End Measured Mile gained acclaim faster than most releases get heard, ensuring Make Do And Mend would have at least one classic under its belt right out of the gate. While some bands take a plethora of releases to hit their stride, Make Do And Mend did it with their debut; solidifying themselves as not only a band of importance within the modern punk scene, but one of quality. Possessing an aesthetic not too far removed from the blueprint Hot Water Music has revised and improved upon since their inception, it’s fitting that Everything You Ever Loved continues this progression of minor tweaks. End Measured Mile is too new to cultivate nostalgia, but I can’t help but feel that same slowly growing affection for Everything You Ever Loved. It’s a warm and welcome reminder that Make Do And Mend are still a force to be reckoned with.

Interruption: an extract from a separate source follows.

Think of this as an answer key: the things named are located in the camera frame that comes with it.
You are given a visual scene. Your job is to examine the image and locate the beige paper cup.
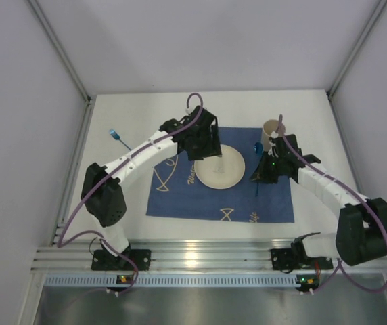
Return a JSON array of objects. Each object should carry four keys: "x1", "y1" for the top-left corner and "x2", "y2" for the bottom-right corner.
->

“Blur” opens the album well, lyrically it fits because it name checks the album’s title, but beyond that it features some meditative and evocative words that stand on their own (I’ve been waiting for the words to clear my throat, and I’ve been waiting for my fingertips to fret forgotten notes). The punk scene often likes to use the phrase ‘mid-tempo’ with a hint of derision, but “Blur” succeeds despite its slower pace.
It’s in my humble opinion that Make Do And Mend have raised the bar for what punk rock guitar playing can be. Some punk bands are content to relegate the instrument for solos and solos only, but the leads here are vibrant and purposeful. “Disassemble” is rather exemplative of this, featuring multiple recurring motifs that are equally as memorable as the chorus, yet display a sense of subtlety so as to never overwhelm the song.
“St. Anne” provides a change a pace, a slow number packed to the brim with painfully emotional imagery. “We’re all living just to find the latest loss, so cut your anchor loose and swim your way across. And when the day gives way to dusk and the circle closes round, fold your hands across my heart and hold me down.” The lyrics bring to mind a certain tendency in humans to pursue and romanticize pain, but it’s the abstract wording as well as the consistent naval imagery that make it so poignant.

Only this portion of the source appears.